Start of Exercise input

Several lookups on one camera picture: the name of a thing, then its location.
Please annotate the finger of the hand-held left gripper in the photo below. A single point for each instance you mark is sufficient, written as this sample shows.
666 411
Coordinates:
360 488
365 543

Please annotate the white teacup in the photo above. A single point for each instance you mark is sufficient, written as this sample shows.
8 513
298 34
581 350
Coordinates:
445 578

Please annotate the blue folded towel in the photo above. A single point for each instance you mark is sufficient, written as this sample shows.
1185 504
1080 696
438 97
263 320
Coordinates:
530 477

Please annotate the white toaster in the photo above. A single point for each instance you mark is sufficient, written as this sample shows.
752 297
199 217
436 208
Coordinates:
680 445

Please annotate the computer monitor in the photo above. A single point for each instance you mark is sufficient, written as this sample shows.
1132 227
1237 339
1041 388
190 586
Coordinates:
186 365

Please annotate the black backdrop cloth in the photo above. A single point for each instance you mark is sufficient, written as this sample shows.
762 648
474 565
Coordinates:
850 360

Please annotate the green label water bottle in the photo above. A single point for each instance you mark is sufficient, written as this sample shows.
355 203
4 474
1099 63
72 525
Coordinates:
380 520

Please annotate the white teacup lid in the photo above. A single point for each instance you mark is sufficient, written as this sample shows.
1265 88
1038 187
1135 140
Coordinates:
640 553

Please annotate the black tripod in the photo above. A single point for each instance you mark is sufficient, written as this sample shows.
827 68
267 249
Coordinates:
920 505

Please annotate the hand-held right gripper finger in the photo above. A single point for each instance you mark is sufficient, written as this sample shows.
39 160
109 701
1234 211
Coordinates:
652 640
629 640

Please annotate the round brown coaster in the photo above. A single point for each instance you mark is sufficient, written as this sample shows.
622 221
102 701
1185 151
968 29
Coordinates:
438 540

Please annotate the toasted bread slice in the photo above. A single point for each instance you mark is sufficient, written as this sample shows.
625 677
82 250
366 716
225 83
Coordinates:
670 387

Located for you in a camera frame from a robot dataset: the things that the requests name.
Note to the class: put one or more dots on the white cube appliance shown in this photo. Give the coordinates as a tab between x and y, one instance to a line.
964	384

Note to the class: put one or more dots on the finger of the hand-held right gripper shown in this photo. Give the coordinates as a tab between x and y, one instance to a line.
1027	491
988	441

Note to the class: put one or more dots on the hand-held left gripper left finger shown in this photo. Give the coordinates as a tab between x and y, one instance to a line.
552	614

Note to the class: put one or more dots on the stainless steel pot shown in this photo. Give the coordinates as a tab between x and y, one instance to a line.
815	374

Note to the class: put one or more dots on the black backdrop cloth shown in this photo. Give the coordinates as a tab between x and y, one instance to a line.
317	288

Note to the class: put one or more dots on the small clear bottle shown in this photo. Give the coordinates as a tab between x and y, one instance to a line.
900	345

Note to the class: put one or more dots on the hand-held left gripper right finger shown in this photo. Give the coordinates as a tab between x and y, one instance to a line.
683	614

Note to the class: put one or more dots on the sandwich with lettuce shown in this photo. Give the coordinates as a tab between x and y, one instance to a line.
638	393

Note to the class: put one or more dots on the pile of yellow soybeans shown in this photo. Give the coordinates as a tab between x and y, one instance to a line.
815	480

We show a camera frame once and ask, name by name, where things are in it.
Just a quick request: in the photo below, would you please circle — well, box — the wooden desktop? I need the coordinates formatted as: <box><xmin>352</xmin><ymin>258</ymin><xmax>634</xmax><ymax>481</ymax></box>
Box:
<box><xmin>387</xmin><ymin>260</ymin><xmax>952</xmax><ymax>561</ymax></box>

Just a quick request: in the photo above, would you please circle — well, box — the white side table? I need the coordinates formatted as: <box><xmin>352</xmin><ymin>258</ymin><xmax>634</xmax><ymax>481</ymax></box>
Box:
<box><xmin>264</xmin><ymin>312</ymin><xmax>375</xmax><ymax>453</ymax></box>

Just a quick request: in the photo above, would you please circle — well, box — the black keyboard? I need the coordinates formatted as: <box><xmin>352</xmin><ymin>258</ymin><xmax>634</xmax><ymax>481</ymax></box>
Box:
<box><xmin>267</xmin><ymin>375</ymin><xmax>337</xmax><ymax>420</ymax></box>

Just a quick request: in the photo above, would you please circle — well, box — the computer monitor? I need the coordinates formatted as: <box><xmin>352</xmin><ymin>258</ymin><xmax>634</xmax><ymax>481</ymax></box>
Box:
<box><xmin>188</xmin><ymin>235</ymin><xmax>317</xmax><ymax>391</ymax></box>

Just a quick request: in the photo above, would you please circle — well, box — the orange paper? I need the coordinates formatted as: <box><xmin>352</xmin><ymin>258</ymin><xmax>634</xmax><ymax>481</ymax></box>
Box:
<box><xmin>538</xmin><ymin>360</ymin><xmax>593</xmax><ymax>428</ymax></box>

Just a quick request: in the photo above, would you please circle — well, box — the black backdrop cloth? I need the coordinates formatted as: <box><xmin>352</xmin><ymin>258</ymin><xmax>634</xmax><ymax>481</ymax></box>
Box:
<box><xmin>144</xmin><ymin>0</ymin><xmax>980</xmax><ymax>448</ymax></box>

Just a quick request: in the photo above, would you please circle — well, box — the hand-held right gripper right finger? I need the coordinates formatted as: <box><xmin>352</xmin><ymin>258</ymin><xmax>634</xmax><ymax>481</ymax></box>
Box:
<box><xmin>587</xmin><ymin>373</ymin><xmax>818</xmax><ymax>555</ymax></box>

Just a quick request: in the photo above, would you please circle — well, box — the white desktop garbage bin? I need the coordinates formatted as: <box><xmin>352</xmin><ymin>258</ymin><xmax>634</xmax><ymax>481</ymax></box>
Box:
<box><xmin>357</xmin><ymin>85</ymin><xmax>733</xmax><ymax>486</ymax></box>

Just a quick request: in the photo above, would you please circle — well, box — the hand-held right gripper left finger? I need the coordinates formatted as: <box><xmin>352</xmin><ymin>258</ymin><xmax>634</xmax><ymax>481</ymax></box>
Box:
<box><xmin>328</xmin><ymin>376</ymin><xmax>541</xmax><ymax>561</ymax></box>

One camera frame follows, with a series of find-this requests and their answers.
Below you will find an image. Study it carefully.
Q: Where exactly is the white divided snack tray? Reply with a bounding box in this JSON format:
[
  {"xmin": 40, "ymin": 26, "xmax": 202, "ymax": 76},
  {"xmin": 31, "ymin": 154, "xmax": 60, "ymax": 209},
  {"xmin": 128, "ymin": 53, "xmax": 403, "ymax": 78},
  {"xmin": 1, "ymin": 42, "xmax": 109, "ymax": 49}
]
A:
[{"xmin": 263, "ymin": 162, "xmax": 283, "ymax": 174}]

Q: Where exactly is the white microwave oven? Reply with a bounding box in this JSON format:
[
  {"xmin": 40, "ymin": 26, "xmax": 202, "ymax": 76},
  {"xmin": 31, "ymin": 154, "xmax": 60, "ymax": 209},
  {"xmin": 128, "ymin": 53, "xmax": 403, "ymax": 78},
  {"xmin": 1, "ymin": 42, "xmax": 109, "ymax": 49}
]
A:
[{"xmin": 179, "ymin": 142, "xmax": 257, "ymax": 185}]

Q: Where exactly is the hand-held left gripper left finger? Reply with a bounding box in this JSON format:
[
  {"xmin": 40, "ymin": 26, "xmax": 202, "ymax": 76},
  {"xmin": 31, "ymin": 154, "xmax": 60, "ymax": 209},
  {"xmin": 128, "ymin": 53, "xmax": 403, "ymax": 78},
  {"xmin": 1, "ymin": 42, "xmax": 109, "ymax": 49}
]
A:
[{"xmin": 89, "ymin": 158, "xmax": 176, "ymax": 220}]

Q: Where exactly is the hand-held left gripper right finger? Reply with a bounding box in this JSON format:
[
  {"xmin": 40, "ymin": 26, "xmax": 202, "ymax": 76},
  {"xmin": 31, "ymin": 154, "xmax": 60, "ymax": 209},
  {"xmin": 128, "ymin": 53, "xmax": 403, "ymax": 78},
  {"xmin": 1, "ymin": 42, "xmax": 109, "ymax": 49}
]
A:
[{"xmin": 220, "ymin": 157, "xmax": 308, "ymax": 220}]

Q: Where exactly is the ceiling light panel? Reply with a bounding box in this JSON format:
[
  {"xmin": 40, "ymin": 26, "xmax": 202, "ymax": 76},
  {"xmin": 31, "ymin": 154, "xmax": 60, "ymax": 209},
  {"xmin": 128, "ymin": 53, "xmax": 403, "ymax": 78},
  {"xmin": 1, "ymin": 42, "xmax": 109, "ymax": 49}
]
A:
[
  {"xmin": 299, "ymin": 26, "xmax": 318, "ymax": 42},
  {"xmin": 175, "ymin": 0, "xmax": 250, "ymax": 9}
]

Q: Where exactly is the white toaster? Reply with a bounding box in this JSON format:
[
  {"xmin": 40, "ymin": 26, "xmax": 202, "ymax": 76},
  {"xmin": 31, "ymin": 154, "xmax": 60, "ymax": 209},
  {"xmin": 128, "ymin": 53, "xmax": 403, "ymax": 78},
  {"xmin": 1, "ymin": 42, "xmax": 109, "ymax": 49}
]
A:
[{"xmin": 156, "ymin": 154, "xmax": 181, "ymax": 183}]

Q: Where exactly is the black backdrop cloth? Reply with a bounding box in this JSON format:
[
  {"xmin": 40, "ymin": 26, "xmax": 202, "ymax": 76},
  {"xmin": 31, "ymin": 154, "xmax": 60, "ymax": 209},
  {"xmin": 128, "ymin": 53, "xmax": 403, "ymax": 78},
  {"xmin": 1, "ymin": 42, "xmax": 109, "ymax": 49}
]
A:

End of Exercise input

▶ _Required work_
Report the count of lines in the entries that contain the string "things", and nothing besides it.

▶ _Task output_
2